Quando fui ammesso alla facoltà di Odontoiatria dell’Università del Cairo, nel 1976, mi toccò frequentare per un anno la facoltà di Scienze per assimilare le nozioni scientifiche di base necessarie a un dentista. In quell’istituto il professore di Chimica naturale era un musulmano attempato che sfoggiava sulla fronte il classico bozzo della preghiera, o zebiba, un altro indizio esteriore di quanto era devoto. Durante la prima lezione spiegò quello che ci avrebbe insegnato, ma la seconda volta, appena entrò nell’aula, afferrò il microfono e chiamò uno studente. Quando gli spiegarono che era assente, disse: Lo sapevo che quel ragazzo è un comunista. Quando lo vedete, ditegli che sarà bocciato in Chimica naturale. Boccio lui e chiunque altro di voi se scopro che è comunista.
Rimanemmo tutti ammutoliti per lo sgomento.
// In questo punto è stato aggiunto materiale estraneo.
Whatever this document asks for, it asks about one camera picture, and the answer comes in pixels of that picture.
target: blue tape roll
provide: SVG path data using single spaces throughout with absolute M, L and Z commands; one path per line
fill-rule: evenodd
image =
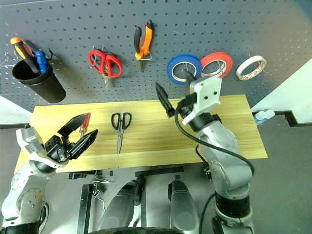
M 167 65 L 167 76 L 171 79 L 171 81 L 175 84 L 188 84 L 186 81 L 179 81 L 175 78 L 174 74 L 173 74 L 173 69 L 180 63 L 190 63 L 191 65 L 193 65 L 196 69 L 196 74 L 195 74 L 195 78 L 199 78 L 201 75 L 201 63 L 199 61 L 198 58 L 196 58 L 193 55 L 179 55 L 174 57 L 172 60 L 170 60 L 170 62 Z

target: red scissors
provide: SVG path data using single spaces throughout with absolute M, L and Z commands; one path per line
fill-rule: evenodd
M 89 62 L 96 69 L 105 80 L 106 89 L 108 88 L 108 78 L 119 77 L 122 73 L 122 65 L 119 59 L 117 59 L 113 54 L 104 53 L 100 50 L 92 50 L 88 54 Z M 113 74 L 112 66 L 115 63 L 119 67 L 119 72 Z

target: blue screwdriver
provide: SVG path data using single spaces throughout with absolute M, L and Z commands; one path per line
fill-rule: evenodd
M 35 56 L 36 56 L 37 64 L 39 65 L 39 68 L 40 68 L 40 73 L 44 74 L 48 70 L 48 61 L 45 57 L 44 52 L 42 50 L 36 50 Z

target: white tape roll
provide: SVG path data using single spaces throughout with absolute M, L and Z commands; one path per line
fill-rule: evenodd
M 253 64 L 254 62 L 258 62 L 259 66 L 252 72 L 246 74 L 246 75 L 242 75 L 243 71 L 250 66 L 251 64 Z M 247 59 L 246 61 L 244 61 L 237 69 L 236 71 L 236 75 L 238 76 L 238 78 L 240 80 L 249 80 L 253 77 L 255 77 L 256 75 L 258 75 L 259 73 L 261 73 L 264 69 L 264 67 L 267 65 L 267 61 L 260 55 L 257 56 L 253 56 L 249 59 Z

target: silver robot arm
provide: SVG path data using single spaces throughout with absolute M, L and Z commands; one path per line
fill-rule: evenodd
M 85 114 L 71 119 L 43 146 L 35 128 L 18 129 L 17 142 L 29 156 L 29 161 L 13 176 L 11 190 L 1 208 L 4 217 L 4 233 L 38 233 L 39 219 L 44 205 L 46 183 L 57 168 L 67 165 L 68 160 L 77 159 L 95 140 L 98 130 L 70 143 L 68 135 L 84 121 Z
M 216 217 L 213 219 L 217 234 L 254 234 L 252 209 L 249 204 L 249 183 L 253 177 L 252 164 L 239 155 L 234 134 L 210 111 L 220 104 L 222 79 L 200 78 L 190 81 L 190 94 L 174 110 L 164 89 L 156 83 L 159 100 L 169 117 L 175 116 L 178 129 L 199 143 L 200 151 L 210 167 L 215 189 Z M 196 136 L 187 133 L 183 125 L 189 124 Z

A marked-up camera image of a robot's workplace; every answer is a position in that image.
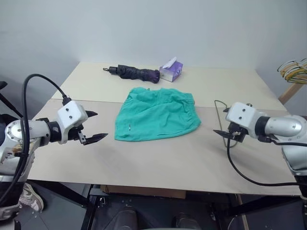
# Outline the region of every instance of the purple tissue box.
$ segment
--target purple tissue box
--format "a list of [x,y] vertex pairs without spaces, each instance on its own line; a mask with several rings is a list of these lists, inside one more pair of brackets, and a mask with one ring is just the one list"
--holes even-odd
[[174,64],[169,68],[160,67],[160,78],[167,81],[174,81],[182,72],[183,64],[175,61]]

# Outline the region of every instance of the table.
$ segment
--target table
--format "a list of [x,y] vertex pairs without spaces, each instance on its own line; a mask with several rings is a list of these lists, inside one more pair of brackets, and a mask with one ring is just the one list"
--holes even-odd
[[[184,68],[175,82],[158,84],[122,80],[102,71],[114,64],[80,63],[62,89],[87,110],[98,113],[84,123],[84,133],[107,132],[98,143],[81,146],[51,143],[36,151],[29,179],[71,183],[110,184],[184,189],[219,193],[299,195],[297,187],[261,187],[241,178],[231,167],[218,129],[213,101],[231,105],[252,103],[270,115],[285,115],[283,105],[254,70]],[[170,139],[146,142],[114,140],[114,122],[121,103],[133,87],[177,88],[191,92],[202,121],[194,132]],[[52,117],[61,107],[56,93],[37,114]],[[281,154],[281,148],[247,137],[231,149],[235,164],[249,177],[264,183],[295,181]]]

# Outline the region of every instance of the white wall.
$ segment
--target white wall
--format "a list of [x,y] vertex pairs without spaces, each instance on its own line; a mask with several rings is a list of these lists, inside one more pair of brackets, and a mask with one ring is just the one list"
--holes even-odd
[[[187,66],[256,69],[279,96],[289,84],[277,67],[307,57],[307,1],[0,0],[0,77],[17,107],[12,89],[32,72],[62,83],[78,61],[160,65],[173,56]],[[29,90],[40,102],[35,114],[54,89],[32,84],[42,85]],[[287,108],[307,114],[306,97],[301,90]]]

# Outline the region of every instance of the black metal frame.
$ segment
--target black metal frame
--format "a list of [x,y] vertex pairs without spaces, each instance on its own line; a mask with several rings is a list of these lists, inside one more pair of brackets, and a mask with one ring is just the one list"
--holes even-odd
[[[100,185],[97,184],[92,184],[90,186],[88,196],[85,198],[59,182],[37,180],[28,180],[28,182],[33,186],[45,188],[55,195],[86,208],[81,230],[91,230],[97,207],[99,207],[104,199],[109,196],[107,193],[104,193],[100,189]],[[187,199],[203,200],[203,198],[204,197],[201,197],[201,194],[199,193],[194,193],[192,196],[187,196]],[[232,217],[289,204],[300,199],[301,198],[298,196],[264,196],[260,199],[234,207],[215,205],[217,203],[216,201],[213,201],[211,205],[211,216],[216,219],[217,225],[221,230],[226,230],[229,222],[227,222],[227,220]]]

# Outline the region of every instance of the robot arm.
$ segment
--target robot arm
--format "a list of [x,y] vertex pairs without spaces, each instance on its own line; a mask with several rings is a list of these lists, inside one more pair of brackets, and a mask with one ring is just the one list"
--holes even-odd
[[[27,180],[32,163],[34,162],[34,151],[49,142],[57,141],[64,144],[68,140],[79,140],[87,145],[95,143],[107,134],[96,134],[86,138],[83,133],[83,125],[88,117],[97,115],[95,112],[85,111],[76,101],[69,101],[58,110],[54,121],[49,122],[47,118],[36,121],[29,120],[30,148],[27,162],[16,186],[8,195],[7,199],[0,205],[0,220],[9,219],[19,209],[19,196],[23,185]],[[13,180],[22,152],[22,130],[21,121],[16,120],[5,128],[5,139],[0,146],[0,196],[7,190]]]
[[[303,117],[269,117],[243,103],[234,103],[225,112],[226,120],[230,122],[228,132],[215,130],[216,133],[239,142],[244,140],[245,135],[250,135],[261,142],[282,145],[284,159],[297,182],[307,182],[307,148],[295,146],[307,143],[307,121]],[[306,187],[300,189],[303,197],[307,197]]]

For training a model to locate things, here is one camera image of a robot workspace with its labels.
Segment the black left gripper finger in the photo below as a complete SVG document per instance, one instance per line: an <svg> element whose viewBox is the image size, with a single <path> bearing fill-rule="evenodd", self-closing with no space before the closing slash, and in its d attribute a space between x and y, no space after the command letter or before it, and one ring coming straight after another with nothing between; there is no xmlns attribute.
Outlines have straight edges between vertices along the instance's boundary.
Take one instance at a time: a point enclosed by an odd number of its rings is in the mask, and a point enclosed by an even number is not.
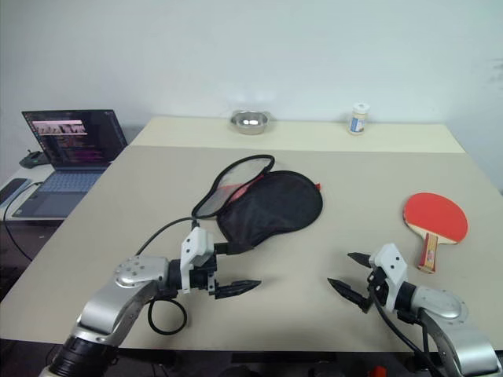
<svg viewBox="0 0 503 377"><path fill-rule="evenodd" d="M238 280L226 286L218 285L215 288L215 299L242 295L243 293L258 287L261 283L261 280Z"/></svg>
<svg viewBox="0 0 503 377"><path fill-rule="evenodd" d="M254 247L240 243L216 243L214 249L215 254L237 255L252 251Z"/></svg>

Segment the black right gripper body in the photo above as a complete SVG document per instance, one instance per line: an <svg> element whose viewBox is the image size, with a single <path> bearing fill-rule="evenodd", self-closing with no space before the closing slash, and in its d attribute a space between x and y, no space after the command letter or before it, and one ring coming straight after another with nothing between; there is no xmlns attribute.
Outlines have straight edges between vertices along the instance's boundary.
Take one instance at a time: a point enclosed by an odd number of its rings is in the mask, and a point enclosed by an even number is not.
<svg viewBox="0 0 503 377"><path fill-rule="evenodd" d="M369 297L373 302L385 305L388 297L387 275L382 267L376 267L368 276Z"/></svg>

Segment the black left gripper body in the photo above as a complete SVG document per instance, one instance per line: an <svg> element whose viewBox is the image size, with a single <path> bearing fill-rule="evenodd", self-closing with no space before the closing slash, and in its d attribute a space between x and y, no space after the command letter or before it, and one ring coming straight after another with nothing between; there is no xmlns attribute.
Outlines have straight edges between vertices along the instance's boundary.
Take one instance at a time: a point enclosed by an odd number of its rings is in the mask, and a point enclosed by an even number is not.
<svg viewBox="0 0 503 377"><path fill-rule="evenodd" d="M217 282L217 258L210 257L202 266L194 266L189 272L189 284L191 289L207 291L209 295L215 295Z"/></svg>

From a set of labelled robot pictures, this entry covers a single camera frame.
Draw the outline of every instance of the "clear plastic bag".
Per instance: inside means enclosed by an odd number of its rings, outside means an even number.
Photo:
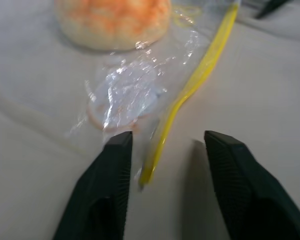
[[[0,0],[0,110],[82,156],[134,131],[141,167],[162,114],[205,55],[232,0],[173,0],[166,35],[94,51],[60,31],[50,0]]]

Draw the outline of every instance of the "plastic wrap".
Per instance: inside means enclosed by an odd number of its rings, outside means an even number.
[[[167,107],[206,54],[233,1],[173,0],[167,33],[130,51],[95,51],[65,37],[50,0],[0,0],[0,110],[93,159],[134,132],[141,167]]]

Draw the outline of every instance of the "black object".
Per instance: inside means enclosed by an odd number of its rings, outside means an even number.
[[[204,135],[214,191],[232,240],[300,240],[300,211],[246,145]]]
[[[270,0],[267,2],[263,9],[255,16],[256,19],[262,19],[266,16],[272,14],[279,8],[281,8],[284,4],[288,3],[291,0]]]
[[[132,146],[132,132],[109,140],[77,182],[54,240],[123,239]]]

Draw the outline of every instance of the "bun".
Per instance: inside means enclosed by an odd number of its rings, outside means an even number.
[[[55,0],[62,32],[96,50],[130,50],[165,35],[170,0]]]

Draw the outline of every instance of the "bread roll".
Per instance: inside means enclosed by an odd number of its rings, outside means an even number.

Eravamo studentelli imberbi che avevano appena finito il liceo, e questo episodio ci insegnò parecchie cose. La prima fu che il professore collaborava con i servizi di sicurezza, altrimenti come faceva a essere informato delle simpatie politiche di un nostro compagno di studi? La seconda era che i suoi segni esteriori di devozione, la barba e la zebiba, non gli impedivano di commettere un’ingiustizia contro gli studenti che non gli stavano simpatici. La terza: perdere un anno o superare un esame non dipendevano solo da quanto lavoravamo o studiavamo, ma anche dalla capacità di seguire a capo chino la linea politica corretta.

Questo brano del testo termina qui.